[Task description]: What do the lines from the one containing "Label check: the above image was tagged as containing the right" through the end of the entries say? Quote them exactly, and only them.

# # # #

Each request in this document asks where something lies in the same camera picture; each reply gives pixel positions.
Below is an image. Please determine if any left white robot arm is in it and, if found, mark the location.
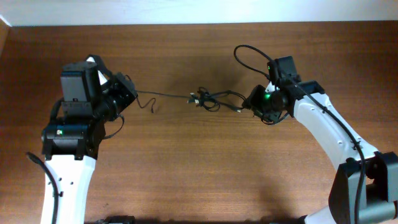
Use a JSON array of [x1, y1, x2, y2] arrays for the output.
[[40, 61, 137, 223]]

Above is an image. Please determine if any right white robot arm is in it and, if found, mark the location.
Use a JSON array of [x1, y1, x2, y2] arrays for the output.
[[242, 56, 397, 223]]

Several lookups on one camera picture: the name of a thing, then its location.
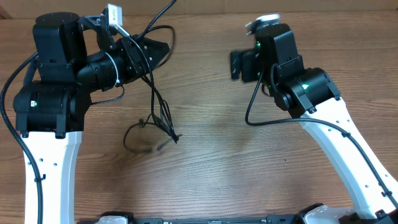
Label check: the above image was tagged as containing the black cable bundle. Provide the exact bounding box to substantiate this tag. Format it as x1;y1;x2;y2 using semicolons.
123;0;184;155

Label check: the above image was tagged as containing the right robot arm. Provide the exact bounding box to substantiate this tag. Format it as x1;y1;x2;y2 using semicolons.
230;15;397;223

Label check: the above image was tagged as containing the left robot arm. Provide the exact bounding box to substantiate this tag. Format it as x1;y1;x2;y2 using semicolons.
13;9;170;223

# # # #

[Finished exercise]:
Label check: the above image was tagged as containing the right robot arm. Provide the exact bounding box to substantiate this tag. Format it as x1;y1;x2;y2 using semicolons.
230;15;397;223

Label check: the above image was tagged as containing the left robot arm. Provide the exact bounding box to substantiate this tag. Format it as x1;y1;x2;y2 using semicolons.
13;9;170;223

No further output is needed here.